See what you’ve been missing

In traditional architectures that don't have metadata management tools, storage admins cannot see how active (or hot) or inactive (or cold) their data is. But with the visibility provided by metadata, IT can see how data is actually being used by applications. For example, when applied to data access, metadata reveals how frequently a file is used, which applications or users are opening it, if the file is changed or updated, and when it tends to be opened and closed.

Not only does metadata give unprecedented insight into data usage, but it also uncovers patterns that enable predictive intelligence to improve storage efficiency. When you finally know what data is cold, you know which datasets can move safely to an archival storage option like the cloud. This delivers substantial savings to the enterprise, and it preserves your high-performance storage capacity for data that needs speed to keep applications and business moving rapidly. Automating these capabilities and delivering them without application interruption makes this even more powerful.

Smart storage starts with metadata management

metadata engine is software designed to separate and offload the architecturally rigid relationship between applications and where their data is stored. By collecting metadata of a client’s data access and how it experiences storage (IOPS, latency, bandwidth and availability), a metadata engine can apply intelligent analytics against business requirements to provide the level of performance, cost and reliability; make real-time automated decisions; move data without disruption to overcome or prevent outages; and maintain compliance to service-level agreements or objectives.

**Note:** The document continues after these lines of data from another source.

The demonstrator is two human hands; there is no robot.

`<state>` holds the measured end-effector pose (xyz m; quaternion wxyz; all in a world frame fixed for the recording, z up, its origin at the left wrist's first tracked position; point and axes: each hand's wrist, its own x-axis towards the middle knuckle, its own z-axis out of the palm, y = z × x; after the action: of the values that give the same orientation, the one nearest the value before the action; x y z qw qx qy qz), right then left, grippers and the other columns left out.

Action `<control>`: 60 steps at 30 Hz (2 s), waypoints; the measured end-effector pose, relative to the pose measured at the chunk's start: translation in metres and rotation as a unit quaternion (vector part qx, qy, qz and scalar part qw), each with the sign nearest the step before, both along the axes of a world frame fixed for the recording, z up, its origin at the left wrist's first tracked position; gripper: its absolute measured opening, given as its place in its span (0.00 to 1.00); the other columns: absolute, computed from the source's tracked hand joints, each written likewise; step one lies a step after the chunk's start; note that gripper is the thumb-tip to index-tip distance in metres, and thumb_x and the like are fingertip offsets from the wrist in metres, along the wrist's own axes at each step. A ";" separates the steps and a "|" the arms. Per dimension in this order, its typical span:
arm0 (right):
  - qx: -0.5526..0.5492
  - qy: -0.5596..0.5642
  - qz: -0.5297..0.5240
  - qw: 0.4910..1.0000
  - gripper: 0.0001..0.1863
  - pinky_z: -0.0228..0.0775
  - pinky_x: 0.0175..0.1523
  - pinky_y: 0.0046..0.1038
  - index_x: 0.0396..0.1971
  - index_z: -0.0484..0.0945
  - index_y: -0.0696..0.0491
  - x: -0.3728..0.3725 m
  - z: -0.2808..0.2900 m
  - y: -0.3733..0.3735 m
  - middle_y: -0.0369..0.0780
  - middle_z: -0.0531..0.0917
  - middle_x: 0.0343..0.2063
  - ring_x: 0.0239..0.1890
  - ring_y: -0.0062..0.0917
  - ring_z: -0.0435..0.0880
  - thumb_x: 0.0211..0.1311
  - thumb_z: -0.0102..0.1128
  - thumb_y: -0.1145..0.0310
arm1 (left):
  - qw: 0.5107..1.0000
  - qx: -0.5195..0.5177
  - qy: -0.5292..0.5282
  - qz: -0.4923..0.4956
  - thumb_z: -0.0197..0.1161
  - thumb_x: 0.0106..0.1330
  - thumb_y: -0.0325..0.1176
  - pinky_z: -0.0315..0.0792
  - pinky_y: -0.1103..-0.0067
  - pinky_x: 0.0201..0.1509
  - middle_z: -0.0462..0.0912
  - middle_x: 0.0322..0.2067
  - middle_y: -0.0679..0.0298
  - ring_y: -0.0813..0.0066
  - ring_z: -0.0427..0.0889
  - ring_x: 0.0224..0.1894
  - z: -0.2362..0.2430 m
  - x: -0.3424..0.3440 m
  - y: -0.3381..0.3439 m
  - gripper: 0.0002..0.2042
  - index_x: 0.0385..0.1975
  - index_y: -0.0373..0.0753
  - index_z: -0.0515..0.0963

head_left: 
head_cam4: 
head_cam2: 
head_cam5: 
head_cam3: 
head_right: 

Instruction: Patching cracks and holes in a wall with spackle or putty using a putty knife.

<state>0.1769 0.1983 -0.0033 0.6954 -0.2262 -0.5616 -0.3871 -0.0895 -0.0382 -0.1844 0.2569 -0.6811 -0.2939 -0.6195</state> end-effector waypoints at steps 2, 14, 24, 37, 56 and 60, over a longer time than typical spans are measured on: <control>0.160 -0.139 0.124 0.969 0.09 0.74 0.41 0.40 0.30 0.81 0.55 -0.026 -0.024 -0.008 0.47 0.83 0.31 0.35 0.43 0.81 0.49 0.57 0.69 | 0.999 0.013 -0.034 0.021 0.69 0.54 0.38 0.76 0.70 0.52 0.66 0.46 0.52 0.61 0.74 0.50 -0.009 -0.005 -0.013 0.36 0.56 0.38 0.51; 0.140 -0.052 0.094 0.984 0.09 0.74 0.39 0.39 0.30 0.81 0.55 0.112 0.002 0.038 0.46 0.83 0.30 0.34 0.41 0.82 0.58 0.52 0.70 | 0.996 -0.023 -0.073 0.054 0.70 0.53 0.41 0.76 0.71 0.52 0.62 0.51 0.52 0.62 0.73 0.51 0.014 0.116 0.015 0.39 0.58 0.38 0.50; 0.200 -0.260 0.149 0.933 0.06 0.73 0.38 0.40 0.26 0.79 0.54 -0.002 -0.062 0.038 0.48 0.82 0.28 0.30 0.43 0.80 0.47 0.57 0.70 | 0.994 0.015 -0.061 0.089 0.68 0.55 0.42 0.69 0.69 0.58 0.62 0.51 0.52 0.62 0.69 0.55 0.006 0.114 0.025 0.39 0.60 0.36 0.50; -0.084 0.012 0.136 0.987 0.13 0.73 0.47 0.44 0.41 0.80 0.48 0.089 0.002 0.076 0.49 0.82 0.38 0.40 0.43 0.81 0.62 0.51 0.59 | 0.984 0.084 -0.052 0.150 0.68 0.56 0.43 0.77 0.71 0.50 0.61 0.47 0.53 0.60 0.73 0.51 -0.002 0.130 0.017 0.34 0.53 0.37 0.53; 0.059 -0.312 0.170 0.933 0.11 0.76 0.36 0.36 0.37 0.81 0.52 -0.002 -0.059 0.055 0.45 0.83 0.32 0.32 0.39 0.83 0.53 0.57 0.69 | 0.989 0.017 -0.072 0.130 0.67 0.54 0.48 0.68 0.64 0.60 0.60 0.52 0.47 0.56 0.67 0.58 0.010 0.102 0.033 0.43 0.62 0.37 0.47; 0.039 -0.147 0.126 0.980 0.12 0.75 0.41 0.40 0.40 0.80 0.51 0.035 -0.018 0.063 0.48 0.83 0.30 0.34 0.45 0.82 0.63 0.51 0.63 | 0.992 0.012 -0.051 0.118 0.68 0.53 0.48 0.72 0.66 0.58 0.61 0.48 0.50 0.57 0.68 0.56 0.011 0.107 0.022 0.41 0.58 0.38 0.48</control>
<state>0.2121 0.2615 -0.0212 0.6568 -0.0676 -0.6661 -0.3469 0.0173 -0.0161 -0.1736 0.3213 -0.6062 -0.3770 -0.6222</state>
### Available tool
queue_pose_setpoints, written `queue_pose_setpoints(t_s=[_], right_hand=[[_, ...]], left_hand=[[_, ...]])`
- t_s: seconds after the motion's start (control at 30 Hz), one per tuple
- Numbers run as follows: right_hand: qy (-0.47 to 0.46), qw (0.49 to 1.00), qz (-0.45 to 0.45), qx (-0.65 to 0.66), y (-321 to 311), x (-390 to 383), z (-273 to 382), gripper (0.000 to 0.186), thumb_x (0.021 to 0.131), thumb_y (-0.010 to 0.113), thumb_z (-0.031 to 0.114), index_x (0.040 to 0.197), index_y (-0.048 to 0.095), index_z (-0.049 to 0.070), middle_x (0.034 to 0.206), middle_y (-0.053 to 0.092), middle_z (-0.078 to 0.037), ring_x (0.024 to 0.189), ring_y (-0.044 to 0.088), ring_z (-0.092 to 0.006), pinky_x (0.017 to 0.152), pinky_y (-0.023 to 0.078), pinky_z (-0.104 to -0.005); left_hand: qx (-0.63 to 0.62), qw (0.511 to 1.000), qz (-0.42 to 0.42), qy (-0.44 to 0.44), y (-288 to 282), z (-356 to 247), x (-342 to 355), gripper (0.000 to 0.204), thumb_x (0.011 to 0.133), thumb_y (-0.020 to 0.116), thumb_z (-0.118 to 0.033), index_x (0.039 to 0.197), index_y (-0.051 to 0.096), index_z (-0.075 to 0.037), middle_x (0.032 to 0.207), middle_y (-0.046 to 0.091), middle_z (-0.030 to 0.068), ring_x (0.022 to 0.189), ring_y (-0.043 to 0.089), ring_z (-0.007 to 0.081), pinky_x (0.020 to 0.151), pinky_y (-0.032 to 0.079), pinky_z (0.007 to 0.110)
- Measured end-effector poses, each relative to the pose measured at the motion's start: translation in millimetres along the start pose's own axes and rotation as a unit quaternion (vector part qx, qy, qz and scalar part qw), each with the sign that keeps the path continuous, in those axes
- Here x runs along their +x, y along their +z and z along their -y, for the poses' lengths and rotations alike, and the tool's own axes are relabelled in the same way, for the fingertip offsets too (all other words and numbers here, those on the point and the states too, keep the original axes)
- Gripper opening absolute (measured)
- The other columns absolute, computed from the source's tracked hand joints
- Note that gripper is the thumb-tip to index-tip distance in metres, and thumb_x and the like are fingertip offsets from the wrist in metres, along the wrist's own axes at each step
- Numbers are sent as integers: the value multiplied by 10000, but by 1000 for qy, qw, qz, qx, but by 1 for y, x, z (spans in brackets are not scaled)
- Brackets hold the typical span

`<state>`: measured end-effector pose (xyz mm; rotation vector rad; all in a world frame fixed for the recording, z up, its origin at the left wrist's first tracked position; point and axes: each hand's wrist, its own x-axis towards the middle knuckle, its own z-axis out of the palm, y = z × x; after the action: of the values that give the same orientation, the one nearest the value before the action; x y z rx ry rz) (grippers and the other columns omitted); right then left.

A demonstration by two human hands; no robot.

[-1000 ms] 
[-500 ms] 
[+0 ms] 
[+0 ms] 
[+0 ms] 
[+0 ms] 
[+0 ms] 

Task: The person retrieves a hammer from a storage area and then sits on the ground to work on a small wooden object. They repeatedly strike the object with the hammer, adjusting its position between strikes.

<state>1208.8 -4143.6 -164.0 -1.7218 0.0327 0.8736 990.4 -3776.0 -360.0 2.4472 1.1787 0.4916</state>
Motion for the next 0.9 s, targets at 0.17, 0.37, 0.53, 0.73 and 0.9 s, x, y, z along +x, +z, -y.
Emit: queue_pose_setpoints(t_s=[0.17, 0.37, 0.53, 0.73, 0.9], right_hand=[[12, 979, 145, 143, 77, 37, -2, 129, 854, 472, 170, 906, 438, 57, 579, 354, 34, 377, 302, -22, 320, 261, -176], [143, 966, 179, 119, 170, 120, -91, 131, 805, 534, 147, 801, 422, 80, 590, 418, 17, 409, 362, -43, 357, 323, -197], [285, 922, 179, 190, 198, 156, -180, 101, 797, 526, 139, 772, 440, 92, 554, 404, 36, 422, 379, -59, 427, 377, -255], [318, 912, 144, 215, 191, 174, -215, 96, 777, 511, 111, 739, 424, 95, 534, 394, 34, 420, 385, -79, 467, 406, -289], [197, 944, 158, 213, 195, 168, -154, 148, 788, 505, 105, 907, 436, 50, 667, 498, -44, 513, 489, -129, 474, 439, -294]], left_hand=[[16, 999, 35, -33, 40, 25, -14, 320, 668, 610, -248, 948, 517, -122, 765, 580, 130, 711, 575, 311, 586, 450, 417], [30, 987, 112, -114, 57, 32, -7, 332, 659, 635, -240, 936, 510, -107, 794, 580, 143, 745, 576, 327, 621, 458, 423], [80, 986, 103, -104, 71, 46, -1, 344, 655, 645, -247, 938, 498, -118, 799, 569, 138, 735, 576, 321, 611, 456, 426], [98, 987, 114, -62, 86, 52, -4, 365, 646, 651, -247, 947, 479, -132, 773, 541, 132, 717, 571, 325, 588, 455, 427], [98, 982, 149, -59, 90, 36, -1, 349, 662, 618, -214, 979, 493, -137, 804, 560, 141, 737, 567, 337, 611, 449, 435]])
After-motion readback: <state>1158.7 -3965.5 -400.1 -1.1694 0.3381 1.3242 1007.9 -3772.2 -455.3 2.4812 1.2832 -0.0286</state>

Not only does a metadata engine deliver insight, but it also improves storage performance. Offloading metadata access delivers predictable, low-latency metadata operations by guaranteeing that metadata operations do not get “stuck” in the queue behind other data requests. Rather than having to wait for sequential operations to complete, a metadata engine can leverage parallel access with the latest optimizations of the standard Networked File System (NFS) v4.2 protocol in use at many large enterprises. Leveraging NFS v4.2 significantly speeds up metadata and small file operations by requiring less than half of the protocol-specific network round trips compared to NFS v3. 

Get more of what you paid for

Metadata requires some significant software innovation to enable different types of storage to be simultaneously available for applications, but deep expertise is not needed to deploy metadata management and gain the value it opens up for enterprises with petabytes of data. Most large companies have invested significantly in a wide variety of storage that was once cutting-edge technology. While those systems may not be the fastest on the market today, many older assets can still meet the needs of most moderately active or even cooler data. 

Enterprise data cools quickly, and it is often estimated that 60 to 80 percent of an enterprise’s data is mostly inactive. Businesses operate in the present, and this week’s sales information or project development data is critical. But even once cool, that data also has future value for reporting or future revisions.

Rather than being blind to data and bound to one type of storage until it is time for a long-term migration, IT can use metadata management to maximize the value of their existing storage investments and get the insight needed to see what data really needs the fastest storage money can buy. Once data can move easily according to evolving business needs, IT becomes much more agile and able to respond in real time to support rapid growth.